Indeed, she counted no less than six spilled goblets of wine, three platters smashed, and one old man snoring into his plate of summer greens. The rest chattered and drank, even at the high table. Sorasa recognized the man at the Queen’s side as her elder cousin Lord Konegin. How much would the Queen pay to know that he offered the Amhara a king’s ransom to kill her? she wondered, smirking. Or that the old woman on her council bought off the contract with enough gold to sink a war galley?
The hall grew more raucous with every passing course and passed flagon of wine. Soon her court will be too drunk to remember who she picked.
A flicker of movement caught her eye, not below, but across, on the other side of the gallery, on the balcony opposite her own. It was shadowed as well, seemingly empty but for two faces at the edge of the light.
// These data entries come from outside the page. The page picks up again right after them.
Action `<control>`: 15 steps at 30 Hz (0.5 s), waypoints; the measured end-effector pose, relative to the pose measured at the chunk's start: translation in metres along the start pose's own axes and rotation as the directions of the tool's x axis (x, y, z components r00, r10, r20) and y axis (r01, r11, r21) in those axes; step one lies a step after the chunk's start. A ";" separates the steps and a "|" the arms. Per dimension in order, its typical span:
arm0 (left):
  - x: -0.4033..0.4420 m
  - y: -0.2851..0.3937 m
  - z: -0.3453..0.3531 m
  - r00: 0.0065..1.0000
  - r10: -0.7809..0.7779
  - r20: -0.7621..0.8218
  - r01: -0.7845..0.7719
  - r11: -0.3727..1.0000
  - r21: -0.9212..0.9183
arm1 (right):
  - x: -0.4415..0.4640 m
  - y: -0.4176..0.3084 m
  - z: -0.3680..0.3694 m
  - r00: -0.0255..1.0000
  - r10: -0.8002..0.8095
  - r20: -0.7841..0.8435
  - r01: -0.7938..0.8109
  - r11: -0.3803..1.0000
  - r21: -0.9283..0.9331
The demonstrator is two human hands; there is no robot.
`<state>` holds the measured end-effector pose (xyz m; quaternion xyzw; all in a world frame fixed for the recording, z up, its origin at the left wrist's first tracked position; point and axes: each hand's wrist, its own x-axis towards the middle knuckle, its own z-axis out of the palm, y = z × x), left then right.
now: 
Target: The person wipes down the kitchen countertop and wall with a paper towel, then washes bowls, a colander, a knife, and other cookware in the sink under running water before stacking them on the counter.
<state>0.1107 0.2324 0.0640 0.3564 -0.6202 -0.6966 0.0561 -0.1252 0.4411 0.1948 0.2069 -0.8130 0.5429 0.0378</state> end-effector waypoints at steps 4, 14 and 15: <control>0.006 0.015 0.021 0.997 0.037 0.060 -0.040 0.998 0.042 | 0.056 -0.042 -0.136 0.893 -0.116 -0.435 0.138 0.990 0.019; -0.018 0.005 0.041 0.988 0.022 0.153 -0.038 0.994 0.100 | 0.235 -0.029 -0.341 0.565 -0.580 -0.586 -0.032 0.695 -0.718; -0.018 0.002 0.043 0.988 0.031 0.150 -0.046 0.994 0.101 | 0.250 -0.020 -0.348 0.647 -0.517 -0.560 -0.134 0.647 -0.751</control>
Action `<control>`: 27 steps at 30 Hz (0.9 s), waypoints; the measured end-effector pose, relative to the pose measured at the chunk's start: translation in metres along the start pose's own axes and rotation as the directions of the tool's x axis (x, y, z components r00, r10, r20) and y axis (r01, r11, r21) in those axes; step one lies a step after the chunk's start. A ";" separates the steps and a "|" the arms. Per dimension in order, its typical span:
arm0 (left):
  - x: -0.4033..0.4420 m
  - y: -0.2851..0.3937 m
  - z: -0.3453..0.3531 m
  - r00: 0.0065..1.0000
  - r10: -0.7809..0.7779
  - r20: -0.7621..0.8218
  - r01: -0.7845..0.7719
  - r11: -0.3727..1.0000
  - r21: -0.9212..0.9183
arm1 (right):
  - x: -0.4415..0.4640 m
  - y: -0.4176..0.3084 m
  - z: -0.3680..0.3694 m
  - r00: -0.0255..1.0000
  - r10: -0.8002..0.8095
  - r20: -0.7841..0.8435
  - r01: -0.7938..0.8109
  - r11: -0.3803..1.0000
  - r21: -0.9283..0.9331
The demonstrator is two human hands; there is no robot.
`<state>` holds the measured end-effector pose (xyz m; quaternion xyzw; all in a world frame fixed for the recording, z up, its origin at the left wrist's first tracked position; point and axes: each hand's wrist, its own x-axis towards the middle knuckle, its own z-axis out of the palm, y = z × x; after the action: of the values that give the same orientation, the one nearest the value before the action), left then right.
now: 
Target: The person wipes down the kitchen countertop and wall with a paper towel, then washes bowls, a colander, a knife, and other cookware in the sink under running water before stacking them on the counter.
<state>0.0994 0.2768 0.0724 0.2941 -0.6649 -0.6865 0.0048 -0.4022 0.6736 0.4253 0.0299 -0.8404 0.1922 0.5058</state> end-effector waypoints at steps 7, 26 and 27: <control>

She squinted and raised a hand, covering the chandeliers, allowing her eyes to adjust for the darkness the figures stood in.
One had the bearing of a soldier, straight-backed and trim, a hand resting on his hip where Sorasa could just see the hilt of a fine sword. His cloak was black, left open to show a doublet of purple velvet patterned like scales. His face was bowed, his focus on the high table, showing only the glint of dark red hair. The other was a priest, hooded in crimson. Judging by his colors, he was a dedicant of Syrek. The god of destruction and creation, conquest and peace. A patron of the kingdom of Galland, whose rulers supposed themselves conquerors and creators.
Neither man took any notice of her, distracted as the rest of the palace by the mystery about to unfold. They filled her with an icy touch of dread and gut instinct. They didn’t speak, though the soldier shifted, and his fingers clenched and unclenched on his sword hilt. Impatient. Not like the priest, who was a statue in scarlet, his face bone-white beneath his hood.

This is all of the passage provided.